Work task: Which lines below hold the word "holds"? Report each one.

Record extracts:
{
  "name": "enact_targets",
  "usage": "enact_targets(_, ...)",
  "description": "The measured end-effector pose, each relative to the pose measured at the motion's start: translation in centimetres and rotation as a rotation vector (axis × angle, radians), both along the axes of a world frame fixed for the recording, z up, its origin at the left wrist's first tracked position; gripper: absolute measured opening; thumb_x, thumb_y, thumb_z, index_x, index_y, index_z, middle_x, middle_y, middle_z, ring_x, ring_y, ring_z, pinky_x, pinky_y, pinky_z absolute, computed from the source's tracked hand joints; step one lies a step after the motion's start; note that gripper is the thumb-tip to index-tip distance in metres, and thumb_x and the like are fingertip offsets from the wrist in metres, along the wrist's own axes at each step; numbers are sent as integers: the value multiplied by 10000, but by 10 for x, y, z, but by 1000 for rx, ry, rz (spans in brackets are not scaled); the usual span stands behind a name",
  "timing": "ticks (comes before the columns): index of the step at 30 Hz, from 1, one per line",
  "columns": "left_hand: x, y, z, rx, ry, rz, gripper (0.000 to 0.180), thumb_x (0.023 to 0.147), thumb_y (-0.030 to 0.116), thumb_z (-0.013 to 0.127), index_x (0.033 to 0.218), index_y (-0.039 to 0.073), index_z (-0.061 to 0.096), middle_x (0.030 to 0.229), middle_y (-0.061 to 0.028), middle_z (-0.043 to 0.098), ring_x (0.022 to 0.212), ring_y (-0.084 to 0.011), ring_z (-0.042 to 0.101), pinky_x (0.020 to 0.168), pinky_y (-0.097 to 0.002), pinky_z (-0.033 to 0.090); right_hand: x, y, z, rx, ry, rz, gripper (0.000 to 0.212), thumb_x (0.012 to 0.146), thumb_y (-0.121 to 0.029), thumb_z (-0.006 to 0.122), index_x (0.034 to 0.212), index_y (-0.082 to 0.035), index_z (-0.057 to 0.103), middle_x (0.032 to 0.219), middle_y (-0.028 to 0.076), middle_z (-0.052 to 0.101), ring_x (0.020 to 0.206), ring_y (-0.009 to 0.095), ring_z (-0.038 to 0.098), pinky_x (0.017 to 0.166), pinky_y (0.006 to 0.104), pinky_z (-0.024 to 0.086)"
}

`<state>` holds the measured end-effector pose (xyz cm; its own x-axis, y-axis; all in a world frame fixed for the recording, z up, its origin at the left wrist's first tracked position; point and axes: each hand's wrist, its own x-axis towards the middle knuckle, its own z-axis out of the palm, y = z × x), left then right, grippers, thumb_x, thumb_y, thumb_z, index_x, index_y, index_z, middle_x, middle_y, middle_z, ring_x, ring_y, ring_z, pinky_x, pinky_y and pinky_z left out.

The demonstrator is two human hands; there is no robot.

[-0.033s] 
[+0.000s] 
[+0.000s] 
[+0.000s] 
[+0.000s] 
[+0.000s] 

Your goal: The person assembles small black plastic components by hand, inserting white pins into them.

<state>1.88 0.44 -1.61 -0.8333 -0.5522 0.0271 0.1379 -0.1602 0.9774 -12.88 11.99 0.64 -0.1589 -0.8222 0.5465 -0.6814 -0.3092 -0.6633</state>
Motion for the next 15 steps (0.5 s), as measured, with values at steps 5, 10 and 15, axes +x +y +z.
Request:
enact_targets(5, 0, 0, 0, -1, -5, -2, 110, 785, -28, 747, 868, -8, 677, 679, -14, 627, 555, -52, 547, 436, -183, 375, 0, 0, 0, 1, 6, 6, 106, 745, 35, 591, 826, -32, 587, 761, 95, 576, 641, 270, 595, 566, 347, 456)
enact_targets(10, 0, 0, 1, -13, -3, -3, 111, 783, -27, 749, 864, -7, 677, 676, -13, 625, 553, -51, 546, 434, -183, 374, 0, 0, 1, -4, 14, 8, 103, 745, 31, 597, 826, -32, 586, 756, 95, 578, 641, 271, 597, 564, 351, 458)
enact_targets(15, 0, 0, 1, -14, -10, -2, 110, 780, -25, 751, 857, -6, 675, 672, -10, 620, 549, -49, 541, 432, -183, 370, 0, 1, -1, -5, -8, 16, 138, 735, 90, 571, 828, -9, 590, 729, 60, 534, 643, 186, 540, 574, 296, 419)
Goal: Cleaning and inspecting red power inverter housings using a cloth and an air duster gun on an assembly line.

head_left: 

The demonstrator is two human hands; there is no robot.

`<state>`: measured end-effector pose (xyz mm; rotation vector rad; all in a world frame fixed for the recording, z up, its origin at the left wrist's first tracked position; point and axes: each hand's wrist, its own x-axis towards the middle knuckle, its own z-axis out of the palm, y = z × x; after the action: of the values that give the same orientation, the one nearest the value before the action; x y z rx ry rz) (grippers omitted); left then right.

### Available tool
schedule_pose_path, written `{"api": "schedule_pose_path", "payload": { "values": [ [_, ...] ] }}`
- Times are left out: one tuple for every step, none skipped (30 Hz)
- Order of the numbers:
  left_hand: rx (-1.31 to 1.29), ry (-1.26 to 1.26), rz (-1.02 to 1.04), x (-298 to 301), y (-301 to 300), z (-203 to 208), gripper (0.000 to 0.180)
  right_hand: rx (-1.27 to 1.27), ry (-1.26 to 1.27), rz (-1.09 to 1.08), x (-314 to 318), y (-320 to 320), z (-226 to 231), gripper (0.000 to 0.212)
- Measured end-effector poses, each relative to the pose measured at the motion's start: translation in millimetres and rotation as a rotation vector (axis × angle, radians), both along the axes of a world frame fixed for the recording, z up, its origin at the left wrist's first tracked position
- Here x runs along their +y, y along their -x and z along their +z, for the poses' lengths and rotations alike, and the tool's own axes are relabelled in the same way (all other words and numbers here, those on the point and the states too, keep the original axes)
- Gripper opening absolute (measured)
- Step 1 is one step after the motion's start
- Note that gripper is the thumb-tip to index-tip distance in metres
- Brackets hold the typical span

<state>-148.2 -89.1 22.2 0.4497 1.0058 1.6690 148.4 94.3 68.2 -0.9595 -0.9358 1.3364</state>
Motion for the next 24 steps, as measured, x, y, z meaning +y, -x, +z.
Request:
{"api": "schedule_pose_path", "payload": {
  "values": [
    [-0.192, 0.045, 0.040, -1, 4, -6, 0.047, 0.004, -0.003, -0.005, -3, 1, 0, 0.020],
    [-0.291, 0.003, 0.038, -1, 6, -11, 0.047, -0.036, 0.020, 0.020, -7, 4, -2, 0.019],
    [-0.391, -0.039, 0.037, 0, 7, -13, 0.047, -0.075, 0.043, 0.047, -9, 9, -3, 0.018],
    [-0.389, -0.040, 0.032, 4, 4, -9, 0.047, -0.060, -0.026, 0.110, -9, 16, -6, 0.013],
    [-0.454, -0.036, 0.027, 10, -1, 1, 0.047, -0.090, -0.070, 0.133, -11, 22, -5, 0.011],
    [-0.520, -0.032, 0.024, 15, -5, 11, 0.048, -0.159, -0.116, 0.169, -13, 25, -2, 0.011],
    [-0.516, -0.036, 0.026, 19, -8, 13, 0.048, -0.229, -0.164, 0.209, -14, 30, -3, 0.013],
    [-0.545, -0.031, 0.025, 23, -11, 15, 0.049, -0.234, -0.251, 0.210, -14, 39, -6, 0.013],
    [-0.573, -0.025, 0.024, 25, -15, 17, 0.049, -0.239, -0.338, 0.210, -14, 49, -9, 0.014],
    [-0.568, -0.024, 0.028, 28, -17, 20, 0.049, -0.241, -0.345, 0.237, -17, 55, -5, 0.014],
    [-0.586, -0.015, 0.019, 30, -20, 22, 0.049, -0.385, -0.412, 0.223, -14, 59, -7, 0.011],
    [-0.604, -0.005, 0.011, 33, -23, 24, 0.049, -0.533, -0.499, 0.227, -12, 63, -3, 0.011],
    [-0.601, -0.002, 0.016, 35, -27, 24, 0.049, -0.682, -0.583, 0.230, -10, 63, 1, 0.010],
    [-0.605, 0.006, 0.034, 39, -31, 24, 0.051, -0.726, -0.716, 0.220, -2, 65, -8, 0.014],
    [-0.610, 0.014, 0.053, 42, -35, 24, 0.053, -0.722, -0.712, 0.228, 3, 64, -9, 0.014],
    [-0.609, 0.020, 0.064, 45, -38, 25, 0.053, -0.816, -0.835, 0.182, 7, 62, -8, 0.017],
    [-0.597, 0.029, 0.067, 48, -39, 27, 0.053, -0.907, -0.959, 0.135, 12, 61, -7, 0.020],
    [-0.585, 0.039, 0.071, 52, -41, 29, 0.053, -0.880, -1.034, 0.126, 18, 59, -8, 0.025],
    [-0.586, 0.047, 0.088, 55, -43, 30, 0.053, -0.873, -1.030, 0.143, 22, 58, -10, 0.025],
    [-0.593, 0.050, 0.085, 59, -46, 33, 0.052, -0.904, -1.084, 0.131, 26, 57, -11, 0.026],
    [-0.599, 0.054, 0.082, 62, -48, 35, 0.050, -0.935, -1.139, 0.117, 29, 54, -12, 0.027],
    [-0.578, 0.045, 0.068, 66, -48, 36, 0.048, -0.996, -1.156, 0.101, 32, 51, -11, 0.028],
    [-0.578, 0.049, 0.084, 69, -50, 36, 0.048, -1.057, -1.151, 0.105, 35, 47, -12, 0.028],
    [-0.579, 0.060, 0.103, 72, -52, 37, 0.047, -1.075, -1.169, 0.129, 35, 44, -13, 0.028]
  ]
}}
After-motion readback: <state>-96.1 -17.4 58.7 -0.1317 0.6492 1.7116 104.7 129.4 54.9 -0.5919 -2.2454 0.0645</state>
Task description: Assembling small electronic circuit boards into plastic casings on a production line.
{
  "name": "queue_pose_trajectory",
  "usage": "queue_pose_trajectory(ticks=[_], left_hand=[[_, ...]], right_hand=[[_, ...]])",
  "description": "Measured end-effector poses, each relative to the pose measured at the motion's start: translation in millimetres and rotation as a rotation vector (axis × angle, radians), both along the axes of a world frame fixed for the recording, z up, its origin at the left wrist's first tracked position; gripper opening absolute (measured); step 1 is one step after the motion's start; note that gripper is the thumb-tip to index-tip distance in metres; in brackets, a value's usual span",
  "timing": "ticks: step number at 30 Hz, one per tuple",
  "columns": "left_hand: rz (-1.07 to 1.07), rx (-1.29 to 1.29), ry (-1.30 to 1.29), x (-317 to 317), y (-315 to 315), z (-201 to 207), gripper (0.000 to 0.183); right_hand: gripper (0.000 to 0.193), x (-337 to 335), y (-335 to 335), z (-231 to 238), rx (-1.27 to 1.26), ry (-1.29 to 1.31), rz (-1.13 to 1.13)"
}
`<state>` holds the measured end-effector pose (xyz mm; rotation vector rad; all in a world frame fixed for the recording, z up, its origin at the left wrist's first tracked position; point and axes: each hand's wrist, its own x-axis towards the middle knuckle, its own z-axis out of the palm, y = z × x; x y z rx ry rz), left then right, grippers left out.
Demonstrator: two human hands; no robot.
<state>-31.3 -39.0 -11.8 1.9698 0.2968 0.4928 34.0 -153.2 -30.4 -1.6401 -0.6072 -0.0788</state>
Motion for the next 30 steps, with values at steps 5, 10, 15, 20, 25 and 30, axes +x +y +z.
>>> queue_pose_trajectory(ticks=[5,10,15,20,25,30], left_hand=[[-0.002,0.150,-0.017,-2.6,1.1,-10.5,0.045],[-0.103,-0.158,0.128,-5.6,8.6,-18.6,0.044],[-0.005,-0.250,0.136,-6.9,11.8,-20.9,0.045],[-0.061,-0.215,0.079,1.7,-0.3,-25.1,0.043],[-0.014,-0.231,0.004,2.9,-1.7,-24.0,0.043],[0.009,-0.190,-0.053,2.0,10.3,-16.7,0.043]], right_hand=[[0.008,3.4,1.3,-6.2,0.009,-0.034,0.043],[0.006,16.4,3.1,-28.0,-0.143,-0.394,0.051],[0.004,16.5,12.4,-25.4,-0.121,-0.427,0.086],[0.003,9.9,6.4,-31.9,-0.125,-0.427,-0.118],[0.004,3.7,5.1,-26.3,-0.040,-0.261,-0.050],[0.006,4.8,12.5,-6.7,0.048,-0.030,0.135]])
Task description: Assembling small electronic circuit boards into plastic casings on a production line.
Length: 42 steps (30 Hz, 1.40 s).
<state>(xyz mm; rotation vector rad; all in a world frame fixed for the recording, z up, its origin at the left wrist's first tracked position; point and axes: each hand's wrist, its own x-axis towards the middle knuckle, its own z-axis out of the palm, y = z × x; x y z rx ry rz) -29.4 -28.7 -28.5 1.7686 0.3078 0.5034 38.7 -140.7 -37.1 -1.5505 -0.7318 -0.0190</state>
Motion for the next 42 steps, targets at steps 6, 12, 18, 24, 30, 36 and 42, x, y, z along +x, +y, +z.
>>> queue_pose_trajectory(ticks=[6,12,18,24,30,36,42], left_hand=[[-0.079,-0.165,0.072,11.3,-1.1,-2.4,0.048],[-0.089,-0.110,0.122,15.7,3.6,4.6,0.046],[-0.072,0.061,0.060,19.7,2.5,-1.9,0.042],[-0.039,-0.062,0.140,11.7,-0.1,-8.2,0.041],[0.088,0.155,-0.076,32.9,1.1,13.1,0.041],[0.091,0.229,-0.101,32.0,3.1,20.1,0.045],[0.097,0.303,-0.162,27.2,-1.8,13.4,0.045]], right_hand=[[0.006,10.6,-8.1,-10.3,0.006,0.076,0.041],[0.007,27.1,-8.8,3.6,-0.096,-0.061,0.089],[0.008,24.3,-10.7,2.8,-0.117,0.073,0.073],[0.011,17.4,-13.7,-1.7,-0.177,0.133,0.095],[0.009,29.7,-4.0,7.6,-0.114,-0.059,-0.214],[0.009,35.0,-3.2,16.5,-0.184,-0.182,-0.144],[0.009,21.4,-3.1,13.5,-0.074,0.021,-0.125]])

Worked solution:
`<state>` holds the measured end-effector pose (xyz cm; its own x-axis, y-axis; all in a world frame fixed for the recording, z up, its origin at the left wrist's first tracked position; point and axes: each hand's wrist, its own x-axis towards the middle knuckle, its own z-axis out of the palm, y = z × x), left then right, grippers, thumb_x, thumb_y, thumb_z, index_x, index_y, index_z, middle_x, middle_y, middle_z, ring_x, ring_y, ring_z, pinky_x, pinky_y and pinky_z left out.
`<state>` holds the measured end-effector pose (xyz mm; rotation vector rad; all in a world frame fixed for the recording, z up, its origin at the left wrist's first tracked position; point and axes: each hand's wrist, its own x-axis towards the middle knuckle, its own z-axis out of the palm, y = z × x; x y z rx ry rz), left then right, grippers left out.

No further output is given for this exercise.